Characters Discussed

(Great Characters in Literature)


Patricianello (pah-TREE-chee-ah-NEHL-loh), the sixteen-year-old son of Lady Leocadia Clay. Although his name implies that he is a little lordling, Patricianello is also the calf of the play’s title. He attempts the creation of self in the face of shifting, ambiguous relationships and the instability and uncertainty of colonialism in the tropics. In the first act, he is seen playing with cardboard cubes on the floor while dressed in red tights. He is told to dress properly. In each succeeding act, he is more and more constricted by convention.

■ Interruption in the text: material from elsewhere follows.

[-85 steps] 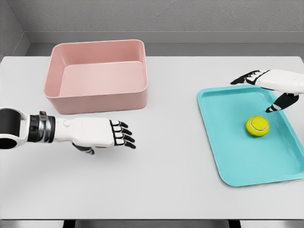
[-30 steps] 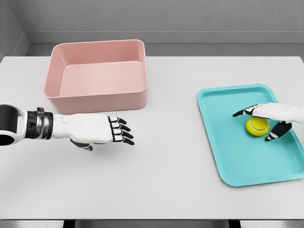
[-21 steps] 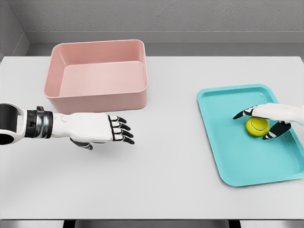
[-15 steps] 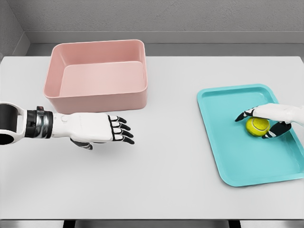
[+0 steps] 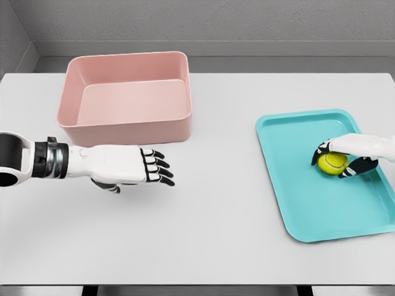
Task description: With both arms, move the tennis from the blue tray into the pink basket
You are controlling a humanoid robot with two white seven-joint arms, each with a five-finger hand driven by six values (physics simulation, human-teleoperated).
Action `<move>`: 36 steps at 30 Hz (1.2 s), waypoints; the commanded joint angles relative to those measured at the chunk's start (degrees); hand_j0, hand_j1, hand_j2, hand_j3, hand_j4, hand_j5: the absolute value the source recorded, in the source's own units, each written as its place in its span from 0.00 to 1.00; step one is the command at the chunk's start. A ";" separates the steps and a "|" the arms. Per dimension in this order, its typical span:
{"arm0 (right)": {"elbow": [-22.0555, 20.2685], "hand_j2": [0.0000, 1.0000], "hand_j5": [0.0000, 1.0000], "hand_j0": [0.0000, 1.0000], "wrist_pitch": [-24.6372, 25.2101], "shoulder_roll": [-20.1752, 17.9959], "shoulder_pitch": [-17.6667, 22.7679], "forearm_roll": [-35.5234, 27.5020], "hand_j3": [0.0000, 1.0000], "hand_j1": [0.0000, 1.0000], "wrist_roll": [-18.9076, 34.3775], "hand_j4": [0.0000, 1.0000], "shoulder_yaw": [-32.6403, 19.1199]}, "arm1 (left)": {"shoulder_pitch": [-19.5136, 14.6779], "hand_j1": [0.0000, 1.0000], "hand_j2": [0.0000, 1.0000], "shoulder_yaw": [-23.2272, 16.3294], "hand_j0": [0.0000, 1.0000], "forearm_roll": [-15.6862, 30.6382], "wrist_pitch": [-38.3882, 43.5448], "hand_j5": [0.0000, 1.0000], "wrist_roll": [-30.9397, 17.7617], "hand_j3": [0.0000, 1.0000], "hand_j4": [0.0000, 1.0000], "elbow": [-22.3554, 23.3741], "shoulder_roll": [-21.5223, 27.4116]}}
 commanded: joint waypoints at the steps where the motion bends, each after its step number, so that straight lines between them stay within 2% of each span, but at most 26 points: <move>1: -0.19 0.57 0.57 0.57 -0.03 -0.18 0.00 -0.28 0.57 0.57 -0.09 0.57 -0.15 | 0.00 1.00 1.00 0.03 1.00 0.30 0.12 1.00 -0.05 1.00 1.00 0.00 0.03; 7: -0.81 0.56 0.56 0.56 -1.88 -0.79 -0.70 -0.54 0.56 0.56 -0.18 0.56 -0.51 | -0.09 1.00 1.00 0.03 1.00 0.30 0.12 1.00 0.04 1.00 1.00 0.00 0.12; 14: -4.33 0.56 0.56 0.56 -4.78 -0.71 -2.99 -0.54 0.56 0.56 -0.09 0.56 -0.51 | 0.00 1.00 1.00 0.03 1.00 0.30 0.12 1.00 0.04 1.00 1.00 0.00 0.03; 23: -8.46 0.56 0.56 0.56 -4.87 0.17 -4.04 -0.54 0.56 0.56 -0.01 0.56 -0.59 | -0.18 1.00 1.00 0.03 1.00 0.30 0.12 1.00 0.04 1.00 1.00 0.00 0.03; 28: -8.90 0.56 0.56 0.56 -6.10 2.90 -5.36 -0.54 0.56 0.56 0.08 0.56 -0.51 | -0.18 1.00 1.00 0.03 1.00 0.30 0.12 1.00 0.04 1.00 1.00 0.00 0.03; 36: -11.36 0.55 0.55 0.55 -7.77 5.01 -5.71 -0.54 0.55 0.55 0.08 0.55 -0.42 | -0.18 1.00 1.00 0.03 1.00 0.30 0.12 1.00 0.04 1.00 1.00 0.00 -0.06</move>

Patricianello’s uncertainty about his parentage and identity is manipulated by his putative real and spiritual fathers as they attempt to ply him into their own image by gagging him and packing him off, thereby negating his quest for self and freedom.

Lady Leocadia Clay

Lady Leocadia Clay (leh-oh-KAH-dee-ah), Patricianello’s mother, Sir Robert’s wife, and Mikulin’s mistress. She is forty-eight years old, with gray hair but shapely legs and a seductive manner. To Patricianello, she is a restrictive old mother, unlike the young beautiful mother of his dreams. Lady Leocadia has a propensity for sentimentality, exhibited when she and Mikulin recount their former love and when she views Sir Robert’s body. It is revealed that in a night of abandon she also became Ludwig’s mistress. Ultimately, her love life puts Patricianello’s parentage into question. As a result, after her death Patricianello’s putative fathers fight over Patricianello’s future.

Sir Robert Clay

Sir Robert Clay, the governor of New Guinea, assumed to have died from the tropical disease Kala-Azar while on an expedition to hunt for bugs for his collection. Sir Robert’s body is brought in at the end of the first act. The coup de théâtre in the third act finds him reappearing wearing tails and a fur coat. He too claims Patricianello as his son and assists the others in packing him off. The last scene finds him calling for his car to go to the club for a game of bridge.